All of lore.kernel.org
 help / color / mirror / Atom feed
From: "Yan, Zheng" <zyan@redhat.com>
To: linux-kernel@vger.kernel.org, linux-fsdevel@vger.kernel.org,
	ceph-devel@vger.kernel.org, linux-ext4@vger.kernel.org,
	linux-btrfs@vger.kernel.org, linux-mm@kvack.org,
	akpm@linux-foundation.org
Cc: viro@zeniv.linux.org.uk, jlayton@redhat.com, "Yan,
	Zheng" <zyan@redhat.com>,
	stable@vger.kernel.org
Subject: [PATCH] mm: save/restore current->journal_info in handle_mm_fault
Date: Thu, 14 Dec 2017 18:55:27 +0800	[thread overview]
Message-ID: <20171214105527.5885-1-zyan@redhat.com> (raw)

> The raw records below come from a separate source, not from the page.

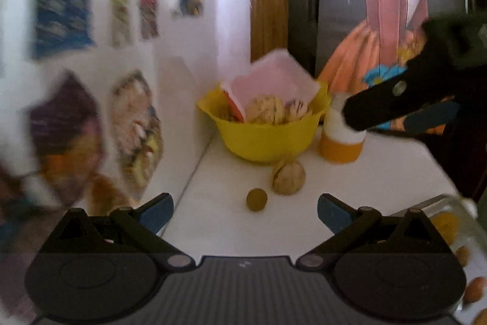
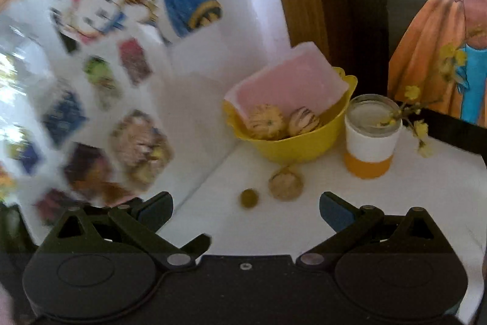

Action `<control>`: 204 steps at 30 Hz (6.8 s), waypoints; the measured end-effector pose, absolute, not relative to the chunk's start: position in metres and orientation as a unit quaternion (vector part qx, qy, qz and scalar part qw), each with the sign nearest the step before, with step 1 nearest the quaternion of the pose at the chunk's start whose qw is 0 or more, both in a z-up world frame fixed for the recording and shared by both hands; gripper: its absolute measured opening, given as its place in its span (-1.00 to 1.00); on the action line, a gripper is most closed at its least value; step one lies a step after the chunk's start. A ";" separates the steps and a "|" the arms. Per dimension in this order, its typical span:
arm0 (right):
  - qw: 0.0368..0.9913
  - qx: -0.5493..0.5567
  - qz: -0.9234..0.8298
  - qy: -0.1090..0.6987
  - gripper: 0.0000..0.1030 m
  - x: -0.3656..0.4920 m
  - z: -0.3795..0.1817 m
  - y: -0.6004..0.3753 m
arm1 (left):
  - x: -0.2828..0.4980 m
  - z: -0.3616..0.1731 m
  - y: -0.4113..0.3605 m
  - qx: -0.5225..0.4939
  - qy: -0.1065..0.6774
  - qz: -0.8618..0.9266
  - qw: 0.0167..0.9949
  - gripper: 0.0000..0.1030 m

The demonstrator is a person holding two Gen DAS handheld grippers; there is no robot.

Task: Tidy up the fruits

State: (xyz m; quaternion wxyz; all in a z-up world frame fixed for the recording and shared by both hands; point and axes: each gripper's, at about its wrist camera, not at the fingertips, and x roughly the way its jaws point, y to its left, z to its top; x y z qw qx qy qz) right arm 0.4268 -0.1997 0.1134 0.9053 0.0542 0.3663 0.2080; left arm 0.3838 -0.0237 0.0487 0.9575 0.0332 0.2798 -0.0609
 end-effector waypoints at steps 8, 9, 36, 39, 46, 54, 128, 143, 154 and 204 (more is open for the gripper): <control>0.895 0.092 0.199 0.388 0.96 0.490 0.057 -0.205 | 0.435 0.018 -0.032 0.053 0.297 -0.063 0.951 0.99; 0.894 0.095 0.198 0.392 0.94 0.495 0.053 -0.205 | 0.439 0.015 -0.032 0.053 0.299 -0.063 0.951 0.99; 0.871 0.111 0.196 0.437 0.14 0.549 -0.014 -0.183 | 0.485 -0.030 -0.029 0.018 0.327 -0.098 0.940 0.28; 0.876 0.098 0.192 0.431 0.07 0.549 -0.015 -0.178 | 0.485 -0.029 -0.030 0.024 0.327 -0.099 0.939 0.06; 0.881 0.083 0.192 0.424 0.00 0.543 -0.018 -0.171 | 0.485 -0.026 -0.037 0.027 0.329 -0.095 0.939 -0.45; 0.866 0.108 0.193 0.449 -0.01 0.525 -0.015 -0.179 | 0.465 -0.015 -0.033 -0.004 0.348 -0.085 0.934 -0.45; 0.893 0.091 0.139 0.419 0.01 0.252 0.008 -0.382 | 0.314 0.014 -0.193 0.035 0.395 -0.239 0.886 -0.44; 0.904 0.091 0.137 0.395 0.20 0.245 0.018 -0.383 | 0.308 0.026 -0.186 0.014 0.376 -0.243 0.894 0.25; 0.924 0.080 0.140 0.347 0.46 0.226 0.059 -0.366 | 0.286 0.066 -0.160 -0.016 0.325 -0.229 0.917 0.58; 0.978 0.037 0.101 0.178 0.99 -0.021 0.108 -0.287 | 0.013 0.098 -0.026 -0.065 0.186 -0.114 0.974 0.99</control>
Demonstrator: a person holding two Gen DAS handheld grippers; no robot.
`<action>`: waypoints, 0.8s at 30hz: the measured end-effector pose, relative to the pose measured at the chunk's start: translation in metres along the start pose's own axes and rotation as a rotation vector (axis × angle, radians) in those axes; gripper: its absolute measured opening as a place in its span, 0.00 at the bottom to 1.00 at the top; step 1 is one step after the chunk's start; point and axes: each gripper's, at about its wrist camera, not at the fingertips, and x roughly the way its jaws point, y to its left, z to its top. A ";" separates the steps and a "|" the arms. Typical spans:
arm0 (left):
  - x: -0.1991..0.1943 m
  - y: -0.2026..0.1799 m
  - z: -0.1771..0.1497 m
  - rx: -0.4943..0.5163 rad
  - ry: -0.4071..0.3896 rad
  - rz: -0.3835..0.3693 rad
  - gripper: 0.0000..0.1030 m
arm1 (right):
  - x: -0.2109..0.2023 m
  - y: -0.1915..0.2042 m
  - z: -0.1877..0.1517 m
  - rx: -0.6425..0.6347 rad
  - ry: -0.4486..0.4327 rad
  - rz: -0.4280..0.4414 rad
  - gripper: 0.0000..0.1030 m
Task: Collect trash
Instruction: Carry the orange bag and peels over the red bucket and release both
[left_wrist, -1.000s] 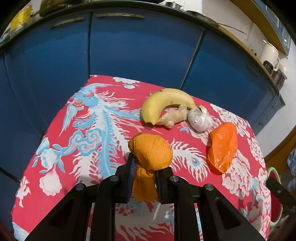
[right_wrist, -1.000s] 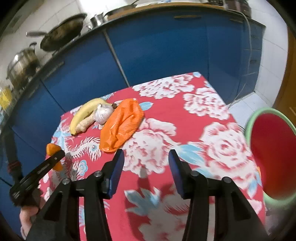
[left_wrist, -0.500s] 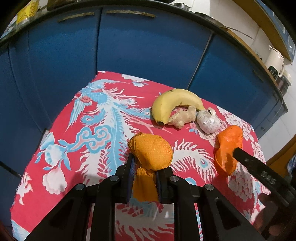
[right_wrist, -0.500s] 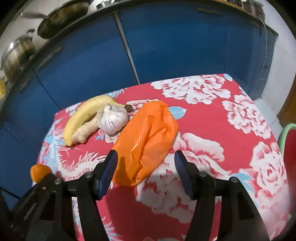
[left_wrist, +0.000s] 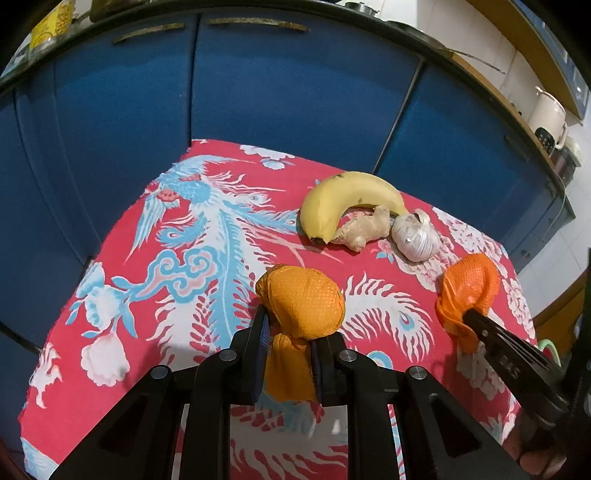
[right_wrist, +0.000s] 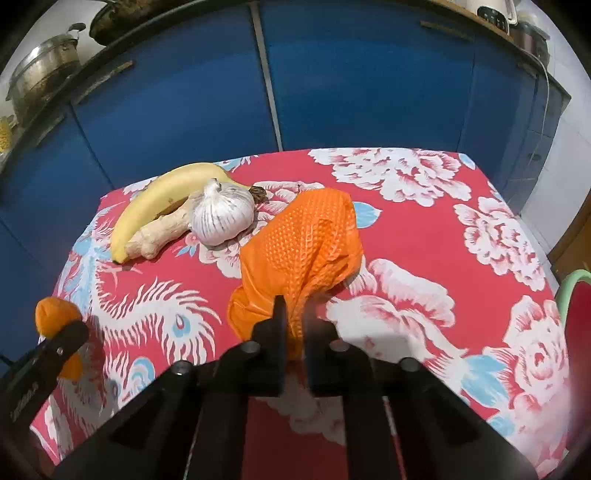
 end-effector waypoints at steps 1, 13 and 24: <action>0.000 0.000 0.000 0.000 -0.001 0.000 0.19 | -0.005 -0.002 -0.003 0.002 -0.001 0.009 0.06; -0.001 -0.005 -0.003 0.015 0.003 -0.009 0.19 | -0.074 -0.028 -0.035 -0.002 -0.051 0.061 0.05; -0.007 -0.032 -0.011 0.074 0.025 -0.068 0.19 | -0.139 -0.069 -0.067 0.037 -0.107 0.047 0.05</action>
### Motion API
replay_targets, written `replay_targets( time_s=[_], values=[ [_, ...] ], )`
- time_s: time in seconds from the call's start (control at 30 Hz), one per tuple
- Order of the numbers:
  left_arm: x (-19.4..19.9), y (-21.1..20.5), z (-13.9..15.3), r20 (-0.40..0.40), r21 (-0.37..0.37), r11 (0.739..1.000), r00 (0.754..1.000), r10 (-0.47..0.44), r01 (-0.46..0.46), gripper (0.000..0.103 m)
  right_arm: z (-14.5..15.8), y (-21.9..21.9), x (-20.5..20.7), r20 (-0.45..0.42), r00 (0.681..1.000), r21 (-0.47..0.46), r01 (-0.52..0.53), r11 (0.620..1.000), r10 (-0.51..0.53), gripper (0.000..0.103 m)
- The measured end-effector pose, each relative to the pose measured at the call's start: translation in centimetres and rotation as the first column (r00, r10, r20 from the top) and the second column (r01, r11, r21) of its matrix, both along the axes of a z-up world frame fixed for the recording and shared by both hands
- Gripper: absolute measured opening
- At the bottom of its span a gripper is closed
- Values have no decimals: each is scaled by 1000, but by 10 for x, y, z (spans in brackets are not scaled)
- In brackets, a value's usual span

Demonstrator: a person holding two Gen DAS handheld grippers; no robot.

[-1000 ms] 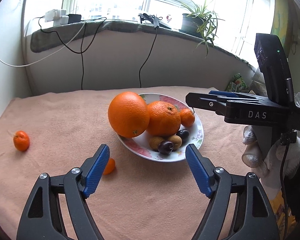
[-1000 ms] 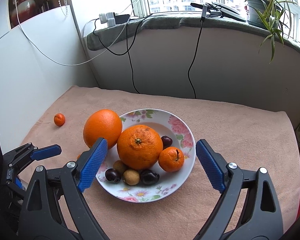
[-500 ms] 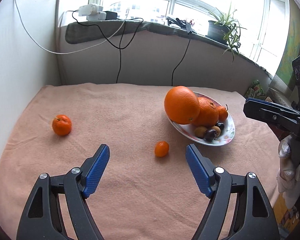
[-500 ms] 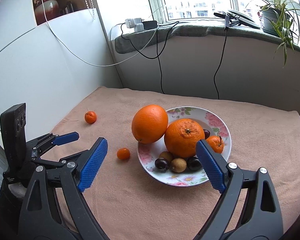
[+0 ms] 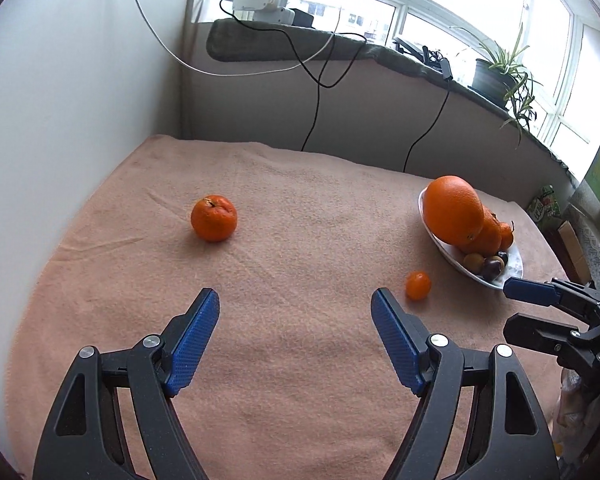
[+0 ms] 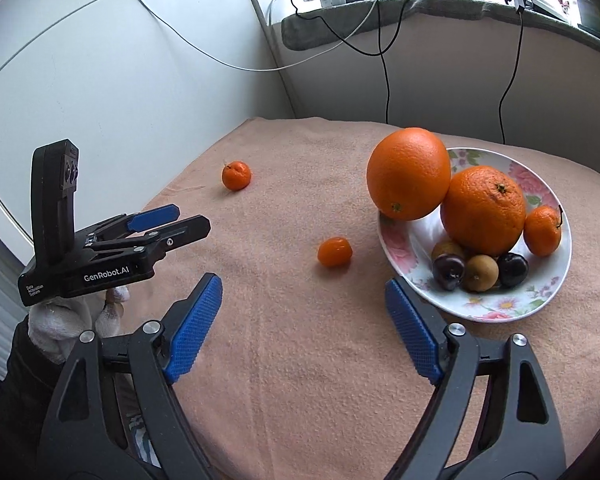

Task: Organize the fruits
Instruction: 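Move both open tools toward the two small mandarins on the towel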

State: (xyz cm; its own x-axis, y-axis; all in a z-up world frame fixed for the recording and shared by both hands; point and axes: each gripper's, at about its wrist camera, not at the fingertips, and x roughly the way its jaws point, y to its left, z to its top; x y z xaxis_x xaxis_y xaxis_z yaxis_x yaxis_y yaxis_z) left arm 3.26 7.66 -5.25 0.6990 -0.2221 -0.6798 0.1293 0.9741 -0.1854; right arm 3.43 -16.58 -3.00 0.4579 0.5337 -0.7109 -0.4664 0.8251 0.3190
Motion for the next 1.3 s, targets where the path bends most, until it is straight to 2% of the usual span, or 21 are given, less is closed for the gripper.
replay_targets(
  time_s=[0.13, 0.2, 0.3, 0.4, 0.57, 1.07, 1.3],
  values=[
    [6, 9, -4, -9, -16, 1000, 1000, 5, -5, 79, -10, 10, 2, -24, 1000, -20, 13, 1000, -13, 72],
    [10, 14, -6, -13, -26, 1000, 1000, 7, -8, 78, -13, 15, 5, -32, 999, -33, 22, 999, -23, 62],
    [16, 21, -8, -18, -45, 999, 1000, 14, -15, 78, -19, 19, 10, -38, 998, -55, 48, 997, -50, 54],
    [24, 28, -9, -19, -61, 998, 1000, 22, -23, 77, -24, 22, 14, -43, 997, -72, 66, 995, -69, 50],
    [36, 39, -12, -29, -86, 996, 999, 33, -35, 69, -30, 29, 21, -35, 995, -108, 88, 990, -92, 48],
    [66, 47, -20, -48, -77, 996, 998, 39, -43, 68, -43, 42, 37, -7, 991, -201, 127, 971, -131, 43],
    [85, 50, -29, -80, -76, 996, 996, 46, -52, 60, -46, 43, 43, -15, 991, -207, 126, 970, -132, 41]
  ],
)
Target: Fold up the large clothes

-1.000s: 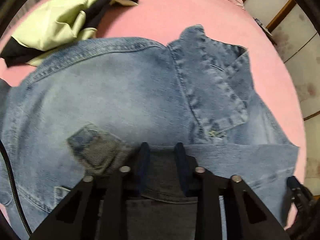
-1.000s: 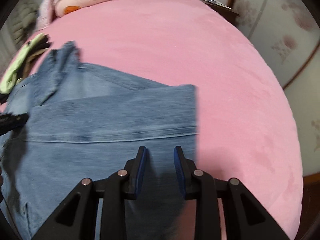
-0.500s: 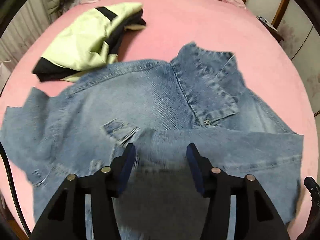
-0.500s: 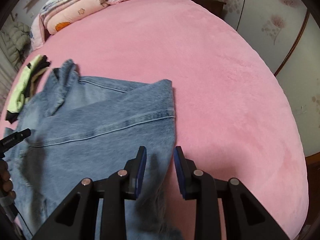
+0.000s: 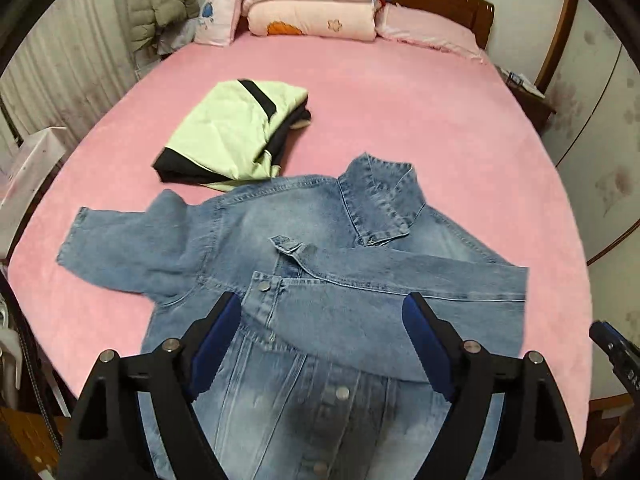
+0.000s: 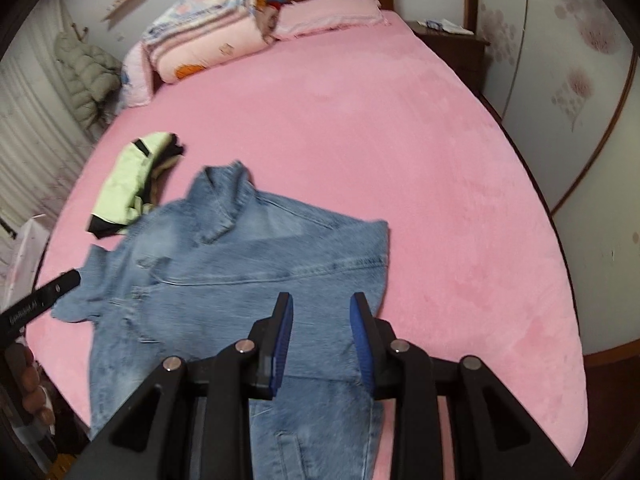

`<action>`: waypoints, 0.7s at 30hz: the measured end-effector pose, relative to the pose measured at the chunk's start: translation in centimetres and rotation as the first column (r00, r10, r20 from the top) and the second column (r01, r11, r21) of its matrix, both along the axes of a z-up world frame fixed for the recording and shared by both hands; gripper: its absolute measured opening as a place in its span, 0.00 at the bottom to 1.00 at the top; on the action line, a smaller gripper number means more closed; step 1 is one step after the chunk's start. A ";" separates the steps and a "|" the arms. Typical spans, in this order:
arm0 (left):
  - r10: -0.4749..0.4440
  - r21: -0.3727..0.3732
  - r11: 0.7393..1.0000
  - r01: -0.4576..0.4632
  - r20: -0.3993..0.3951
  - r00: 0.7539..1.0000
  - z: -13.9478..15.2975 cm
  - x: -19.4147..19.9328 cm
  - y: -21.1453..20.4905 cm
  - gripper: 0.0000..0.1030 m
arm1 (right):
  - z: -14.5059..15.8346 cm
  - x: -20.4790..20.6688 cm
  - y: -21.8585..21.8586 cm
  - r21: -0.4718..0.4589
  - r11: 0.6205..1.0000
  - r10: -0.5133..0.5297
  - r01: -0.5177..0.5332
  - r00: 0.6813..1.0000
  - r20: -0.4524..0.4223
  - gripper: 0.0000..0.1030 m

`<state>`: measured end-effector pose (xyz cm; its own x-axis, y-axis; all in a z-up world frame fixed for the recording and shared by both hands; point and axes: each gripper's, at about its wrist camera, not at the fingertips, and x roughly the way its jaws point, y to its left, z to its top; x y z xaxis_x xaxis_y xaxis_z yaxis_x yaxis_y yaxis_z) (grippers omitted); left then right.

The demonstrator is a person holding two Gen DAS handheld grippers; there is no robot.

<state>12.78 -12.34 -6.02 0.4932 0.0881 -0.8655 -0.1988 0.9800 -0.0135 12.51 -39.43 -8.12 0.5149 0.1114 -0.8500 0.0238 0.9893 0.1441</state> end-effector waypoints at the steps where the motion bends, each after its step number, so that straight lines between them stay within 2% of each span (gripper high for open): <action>1: 0.009 0.001 1.000 -0.009 0.016 1.000 1.2 -1.0 0.1 0.79 | 0.9 -0.4 0.2 0.001 1.000 0.011 -0.011 1.000 0.009 0.29; 6: 0.052 -0.009 0.999 -0.051 0.067 0.996 5.1 -4.6 1.4 0.79 | 3.9 -1.6 2.1 0.006 0.996 0.091 -0.091 0.994 0.056 0.29; 12: 0.090 -0.015 0.996 -0.089 0.111 0.990 8.0 -7.8 5.0 0.79 | 6.0 -2.4 6.4 0.041 0.982 0.179 -0.183 0.980 0.084 0.29; 16: 0.134 -0.038 0.991 -0.130 0.122 0.983 8.9 -9.0 9.5 0.81 | 7.6 -3.3 11.0 0.009 0.971 0.236 -0.238 0.964 0.122 0.29; 19: 0.162 -0.050 0.986 -0.158 0.103 0.981 8.7 -9.1 14.9 0.82 | 8.1 -3.8 15.4 -0.024 0.964 0.265 -0.264 0.957 0.123 0.29; 21: 0.153 -0.043 0.988 -0.150 0.083 0.985 8.3 -8.7 18.0 0.82 | 8.2 -3.8 18.7 -0.013 0.964 0.266 -0.266 0.957 0.120 0.29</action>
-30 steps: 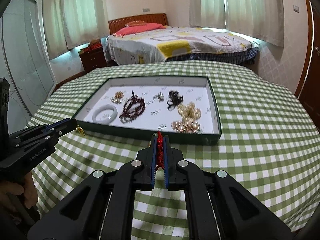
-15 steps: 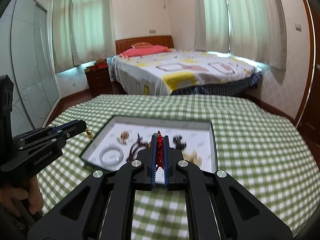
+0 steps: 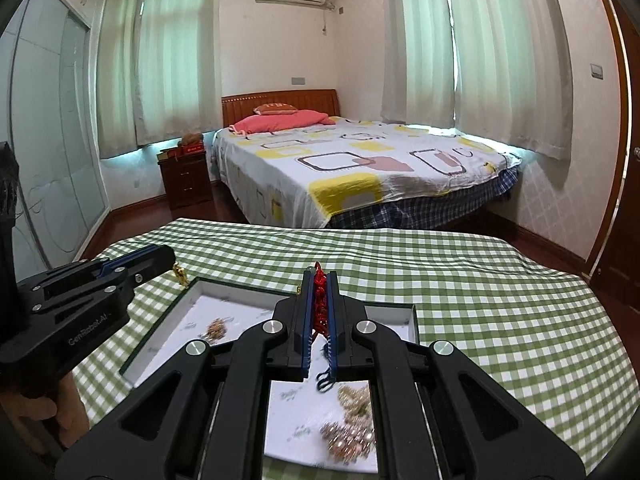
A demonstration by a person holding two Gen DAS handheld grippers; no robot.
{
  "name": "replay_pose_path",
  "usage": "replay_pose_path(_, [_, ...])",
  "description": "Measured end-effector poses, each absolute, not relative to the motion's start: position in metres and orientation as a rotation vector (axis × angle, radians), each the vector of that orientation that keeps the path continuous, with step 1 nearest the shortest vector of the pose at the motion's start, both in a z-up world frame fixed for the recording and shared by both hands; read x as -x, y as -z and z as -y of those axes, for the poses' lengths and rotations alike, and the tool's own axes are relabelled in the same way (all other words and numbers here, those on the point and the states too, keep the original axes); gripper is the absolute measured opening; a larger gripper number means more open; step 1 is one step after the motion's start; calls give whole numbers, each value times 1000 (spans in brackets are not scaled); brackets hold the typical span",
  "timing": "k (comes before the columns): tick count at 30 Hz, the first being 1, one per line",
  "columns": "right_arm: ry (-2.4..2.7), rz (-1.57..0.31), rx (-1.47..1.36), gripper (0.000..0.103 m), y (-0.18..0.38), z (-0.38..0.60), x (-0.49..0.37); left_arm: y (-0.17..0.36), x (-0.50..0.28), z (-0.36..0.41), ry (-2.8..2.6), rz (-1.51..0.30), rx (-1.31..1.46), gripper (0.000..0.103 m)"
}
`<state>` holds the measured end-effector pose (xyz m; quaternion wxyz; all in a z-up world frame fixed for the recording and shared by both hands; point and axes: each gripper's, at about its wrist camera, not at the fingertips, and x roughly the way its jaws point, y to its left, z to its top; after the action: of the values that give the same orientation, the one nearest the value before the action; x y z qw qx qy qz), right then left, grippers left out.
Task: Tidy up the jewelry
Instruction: 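Carry the red flower brooch with the left gripper while the right gripper carries the charm into the box, then open both grippers to drop the charm and brooch in the box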
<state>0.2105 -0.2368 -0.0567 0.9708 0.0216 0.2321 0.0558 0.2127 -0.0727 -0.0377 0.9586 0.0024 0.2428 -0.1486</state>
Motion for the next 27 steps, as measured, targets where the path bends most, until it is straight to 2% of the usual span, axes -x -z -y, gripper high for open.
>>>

We recently got an Oops report:

BUG: unable to handle kernel NULL pointer dereference at (null)
IP: jbd2__journal_start+0x38/0x1a2
[...]
Call Trace:
  ext4_page_mkwrite+0x307/0x52b
  _ext4_get_block+0xd8/0xd8
  do_page_mkwrite+0x6e/0xd8
  handle_mm_fault+0x686/0xf9b
  mntput_no_expire+0x1f/0x21e
  __do_page_fault+0x21d/0x465
  dput+0x4a/0x2f7
  page_fault+0x22/0x30
  copy_user_generic_string+0x2c/0x40
  copy_page_to_iter+0x8c/0x2b8
  generic_file_read_iter+0x26e/0x845
  timerqueue_del+0x31/0x90
  ceph_read_iter+0x697/0xa33 [ceph]
  hrtimer_cancel+0x23/0x41
  futex_wait+0x1c8/0x24d
  get_futex_key+0x32c/0x39a
  __vfs_read+0xe0/0x130
  vfs_read.part.1+0x6c/0x123
  handle_mm_fault+0x831/0xf9b
  __fget+0x7e/0xbf
  SyS_read+0x4d/0xb5

ceph_read_iter() uses current->journal_info to pass context info to
ceph_readpages(). Because ceph_readpages() needs to know if its caller
has already gotten capability of using page cache (distinguish read
from readahead/fadvise). ceph_read_iter() set current->journal_info,
then calls generic_file_read_iter().

In above Oops, page fault happened when copying data to userspace.
Page fault handler called ext4_page_mkwrite(). Ext4 code read
current->journal_info and assumed it is journal handle.

I checked other filesystems, btrfs probably suffers similar problem
for its readpage. (page fault happens when write() copies data from
userspace memory and the memory is mapped to a file in btrfs.
verify_parent_transid() can be called during readpage)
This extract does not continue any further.